» **What to produce**
Down to the last line, retype each line of the entries exactly, starting with the one that contains "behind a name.".

» **Study material**
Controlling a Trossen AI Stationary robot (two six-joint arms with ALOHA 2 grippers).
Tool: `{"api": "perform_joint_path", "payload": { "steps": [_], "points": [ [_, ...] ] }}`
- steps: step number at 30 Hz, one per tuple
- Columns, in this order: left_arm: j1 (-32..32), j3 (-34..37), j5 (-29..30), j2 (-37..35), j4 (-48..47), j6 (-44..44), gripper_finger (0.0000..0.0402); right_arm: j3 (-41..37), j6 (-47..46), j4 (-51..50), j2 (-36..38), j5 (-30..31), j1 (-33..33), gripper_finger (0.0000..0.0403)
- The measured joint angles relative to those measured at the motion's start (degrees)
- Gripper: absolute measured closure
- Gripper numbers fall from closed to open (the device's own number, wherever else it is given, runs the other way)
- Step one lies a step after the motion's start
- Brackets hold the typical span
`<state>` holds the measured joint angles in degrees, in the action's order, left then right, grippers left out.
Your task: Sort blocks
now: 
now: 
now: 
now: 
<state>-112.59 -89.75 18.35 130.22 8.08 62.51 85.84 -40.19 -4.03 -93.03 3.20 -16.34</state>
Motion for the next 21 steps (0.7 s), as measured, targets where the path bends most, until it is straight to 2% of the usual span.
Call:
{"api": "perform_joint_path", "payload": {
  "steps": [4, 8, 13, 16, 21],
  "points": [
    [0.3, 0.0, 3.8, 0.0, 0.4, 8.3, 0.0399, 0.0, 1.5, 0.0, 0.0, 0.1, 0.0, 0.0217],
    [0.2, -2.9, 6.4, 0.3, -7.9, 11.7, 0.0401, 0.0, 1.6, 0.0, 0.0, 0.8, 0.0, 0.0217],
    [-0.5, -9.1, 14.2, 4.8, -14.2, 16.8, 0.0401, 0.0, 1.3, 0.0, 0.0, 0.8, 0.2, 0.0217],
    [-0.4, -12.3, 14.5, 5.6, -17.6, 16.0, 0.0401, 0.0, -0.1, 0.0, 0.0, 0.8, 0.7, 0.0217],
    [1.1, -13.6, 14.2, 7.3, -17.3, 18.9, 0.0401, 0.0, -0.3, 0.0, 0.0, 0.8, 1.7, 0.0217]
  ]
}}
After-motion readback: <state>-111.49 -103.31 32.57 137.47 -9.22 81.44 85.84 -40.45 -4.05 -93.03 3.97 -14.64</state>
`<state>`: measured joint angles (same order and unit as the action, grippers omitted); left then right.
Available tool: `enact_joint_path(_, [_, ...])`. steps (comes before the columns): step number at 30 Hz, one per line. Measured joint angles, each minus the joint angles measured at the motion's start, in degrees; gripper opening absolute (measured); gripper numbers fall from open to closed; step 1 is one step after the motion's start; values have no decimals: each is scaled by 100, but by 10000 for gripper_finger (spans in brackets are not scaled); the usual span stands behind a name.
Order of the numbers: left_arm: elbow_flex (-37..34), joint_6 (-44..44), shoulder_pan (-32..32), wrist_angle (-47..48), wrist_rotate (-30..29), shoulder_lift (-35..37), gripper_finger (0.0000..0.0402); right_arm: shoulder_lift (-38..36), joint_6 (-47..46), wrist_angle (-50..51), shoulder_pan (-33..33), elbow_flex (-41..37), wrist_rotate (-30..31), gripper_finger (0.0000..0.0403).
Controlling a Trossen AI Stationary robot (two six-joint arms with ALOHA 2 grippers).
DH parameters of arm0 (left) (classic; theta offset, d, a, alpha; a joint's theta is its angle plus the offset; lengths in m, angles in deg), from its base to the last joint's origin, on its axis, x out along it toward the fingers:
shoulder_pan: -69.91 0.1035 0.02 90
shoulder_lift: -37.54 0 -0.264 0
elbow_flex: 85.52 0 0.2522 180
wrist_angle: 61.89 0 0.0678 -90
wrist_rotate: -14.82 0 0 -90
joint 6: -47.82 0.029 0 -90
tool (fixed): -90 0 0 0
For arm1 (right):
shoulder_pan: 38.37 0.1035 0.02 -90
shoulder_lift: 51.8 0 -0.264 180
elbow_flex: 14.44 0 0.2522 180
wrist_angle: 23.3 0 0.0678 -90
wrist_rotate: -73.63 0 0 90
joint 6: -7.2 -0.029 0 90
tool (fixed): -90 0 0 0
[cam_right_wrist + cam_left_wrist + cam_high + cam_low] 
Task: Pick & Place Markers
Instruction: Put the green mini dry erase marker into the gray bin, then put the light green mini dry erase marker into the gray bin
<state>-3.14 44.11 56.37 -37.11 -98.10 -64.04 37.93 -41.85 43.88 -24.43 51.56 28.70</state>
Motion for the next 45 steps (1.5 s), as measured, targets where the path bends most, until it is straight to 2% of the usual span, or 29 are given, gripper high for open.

» **Your response**
Available tool: `enact_joint_path(_, [_, ...])`. steps (comes before the columns): step number at 30 Hz, one per line. Measured joint angles, each minus the joint angles measured at the motion's start, in degrees; gripper opening absolute (measured); gripper numbers fall from open to closed; step 1 is one step after the motion's start; values have no decimals: each is scaled by 100, but by 10000 for gripper_finger (spans in brackets are not scaled); the usual span stands behind a name.
Order of the numbers: left_arm: elbow_flex (-37..34), joint_6 (-44..44), shoulder_pan (-32..32), wrist_angle (-47..48), wrist_rotate (-30..29), shoulder_lift (-35..37), gripper_finger (0.0000..0.0402); right_arm: shoulder_lift (-38..36), joint_6 (-47..46), wrist_angle (-50..51), shoulder_pan (-33..33), elbow_flex (-41..37), wrist_rotate (-30..31), gripper_finger (0.0000..0.0403).
Controlling a Trossen AI Stationary robot (two six-joint arms with ALOHA 2 grippers).
DH parameters of arm0 (left) (classic; theta offset, d, a, alpha; a joint's theta is its angle plus the offset; lengths in m, angles in deg), from its base to the last joint's origin, on its axis, x out along it toward the fingers:
shoulder_pan: -69.91 0.1035 0.02 90
shoulder_lift: -37.54 0 -0.264 0
elbow_flex: 85.52 0 0.2522 180
wrist_angle: 61.89 0 0.0678 -90
wrist_rotate: -14.82 0 0 -90
joint 6: -47.82 0.029 0 -90
tool (fixed): -90 0 0 0
For arm1 (right):
shoulder_pan: 38.37 0.1035 0.02 -90
shoulder_lift: 51.8 0 -0.264 180
elbow_flex: 14.44 0 0.2522 180
wrist_angle: 23.3 0 0.0678 -90
wrist_rotate: -73.63 0 0 90
joint 6: -7.2 -0.029 0 90
tool (fixed): -90 0 0 0
[cam_right_wrist + cam_left_wrist + cam_high + cam_low] 
Task: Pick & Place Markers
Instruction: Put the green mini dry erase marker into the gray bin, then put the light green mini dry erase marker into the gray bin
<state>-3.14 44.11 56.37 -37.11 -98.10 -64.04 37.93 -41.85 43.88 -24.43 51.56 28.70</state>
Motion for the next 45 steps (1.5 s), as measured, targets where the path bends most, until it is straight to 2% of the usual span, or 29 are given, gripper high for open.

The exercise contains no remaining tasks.